Page MenuHomePhabricator

Use Envoy for making GET requests to lang.wikipedia.org/api.php
Closed, ResolvedPublic

Description

When handling GET requests, we currently make HTTP requests directly to e.g. cs.wikipedia.org/api.php. We should use Envoy instead.

Event Timeline

kostajh renamed this task from Use envoy for making GET requests to lang.wikipedia.org/api.php to Use Envoy for making GET requests to lang.wikipedia.org/api.php.Mar 2 2021, 1:15 PM

Change 667868 had a related patch set uploaded (by Kosta Harlan; owner: Kosta Harlan):
[operations/deployment-charts@master] [WIP] Use Envoy for requests to MediaWiki API

https://gerrit.wikimedia.org/r/667868

So AIUI what needs to happen:

  1. add the mwapi-async listener to the helmfile values.yaml (done in the WIP patch)
  1. change the application code, currently the code which calls MW API looks like this:
getPageDict(page_title, wiki_id, os.environ.get("MEDIAWIKI_API_URL"))

[...]

def getPageDict(title: str, wiki_id: str, api_url: str = None) -> dict:
   [...]
    api_url = api_url or "https://{0}.wikipedia.org/w/api.php".format(
        wiki_id.replace("wiki", "").replace("_", "-")
    )
    headers = {"User-Agent": "mwaddlink"}
    req = requests.get(api_url, headers=headers, params=params)

So in the helm chart, we should be setting MEDIAWIKI_API_URL to https://api-rw.discovery.wmnet/w/api.php (although it looks like some charts use localhost:6500 instead) and then the getPageDict() method above should add a header for e.g. {"Host": "cs.wikipedia.org"}when calling the API endpoint.
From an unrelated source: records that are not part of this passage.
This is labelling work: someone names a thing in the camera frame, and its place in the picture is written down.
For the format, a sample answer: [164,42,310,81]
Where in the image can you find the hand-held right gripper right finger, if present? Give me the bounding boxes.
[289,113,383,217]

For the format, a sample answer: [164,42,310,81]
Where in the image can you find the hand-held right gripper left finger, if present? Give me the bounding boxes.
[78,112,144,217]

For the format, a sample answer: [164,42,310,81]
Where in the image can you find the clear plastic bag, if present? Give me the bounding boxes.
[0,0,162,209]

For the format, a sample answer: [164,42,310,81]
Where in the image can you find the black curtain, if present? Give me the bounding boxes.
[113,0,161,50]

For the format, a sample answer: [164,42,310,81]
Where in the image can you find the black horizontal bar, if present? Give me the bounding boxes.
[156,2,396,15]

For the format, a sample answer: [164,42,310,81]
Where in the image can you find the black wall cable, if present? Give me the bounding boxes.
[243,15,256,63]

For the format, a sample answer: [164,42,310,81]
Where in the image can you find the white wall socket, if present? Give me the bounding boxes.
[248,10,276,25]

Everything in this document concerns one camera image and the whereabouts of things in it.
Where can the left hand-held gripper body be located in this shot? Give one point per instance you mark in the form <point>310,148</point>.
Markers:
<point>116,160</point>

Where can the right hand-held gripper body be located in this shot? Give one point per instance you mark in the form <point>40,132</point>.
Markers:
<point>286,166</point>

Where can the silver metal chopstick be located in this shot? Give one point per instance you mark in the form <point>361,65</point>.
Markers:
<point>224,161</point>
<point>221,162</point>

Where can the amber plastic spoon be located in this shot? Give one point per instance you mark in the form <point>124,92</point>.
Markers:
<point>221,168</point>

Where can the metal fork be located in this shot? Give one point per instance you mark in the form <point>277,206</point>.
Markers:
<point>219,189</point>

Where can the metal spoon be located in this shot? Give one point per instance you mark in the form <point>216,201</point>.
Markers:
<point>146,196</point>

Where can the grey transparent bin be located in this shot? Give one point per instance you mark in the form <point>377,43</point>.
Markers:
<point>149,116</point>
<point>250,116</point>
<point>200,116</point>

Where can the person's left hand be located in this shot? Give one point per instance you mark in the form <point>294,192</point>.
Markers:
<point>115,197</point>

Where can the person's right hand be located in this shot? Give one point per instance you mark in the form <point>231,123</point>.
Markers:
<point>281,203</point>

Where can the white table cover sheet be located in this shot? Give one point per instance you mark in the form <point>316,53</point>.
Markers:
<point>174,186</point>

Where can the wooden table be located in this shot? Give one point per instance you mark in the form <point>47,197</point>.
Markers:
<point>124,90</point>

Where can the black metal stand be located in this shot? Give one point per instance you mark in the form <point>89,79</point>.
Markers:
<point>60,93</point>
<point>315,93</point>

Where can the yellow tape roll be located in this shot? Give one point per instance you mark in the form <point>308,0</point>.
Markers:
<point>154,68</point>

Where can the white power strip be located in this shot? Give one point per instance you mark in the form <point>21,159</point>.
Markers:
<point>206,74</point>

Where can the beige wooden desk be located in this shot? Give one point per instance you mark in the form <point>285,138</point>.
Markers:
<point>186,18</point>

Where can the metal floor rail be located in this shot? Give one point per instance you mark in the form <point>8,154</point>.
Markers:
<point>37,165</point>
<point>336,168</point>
Does this sound correct @JMeybohm?

So in the helm chart, we should be setting MEDIAWIKI_API_URL to https://api-rw.discovery.wmnet/w/api.php (although it looks like some charts use localhost:6500 instead) and then the getPageDict() method above should add a header for e.g. {"Host": "cs.wikipedia.org"}when calling the API endpoint.

Does this sound correct @JMeybohm?

You need to set MEDIAWIKI_API_URL to your local envoy listener instance http://localhost:6500/w/api.php (which will make your request flow through envoy towards mw-api). The Host header looks fine to me (although I must admit that I'm guessing here).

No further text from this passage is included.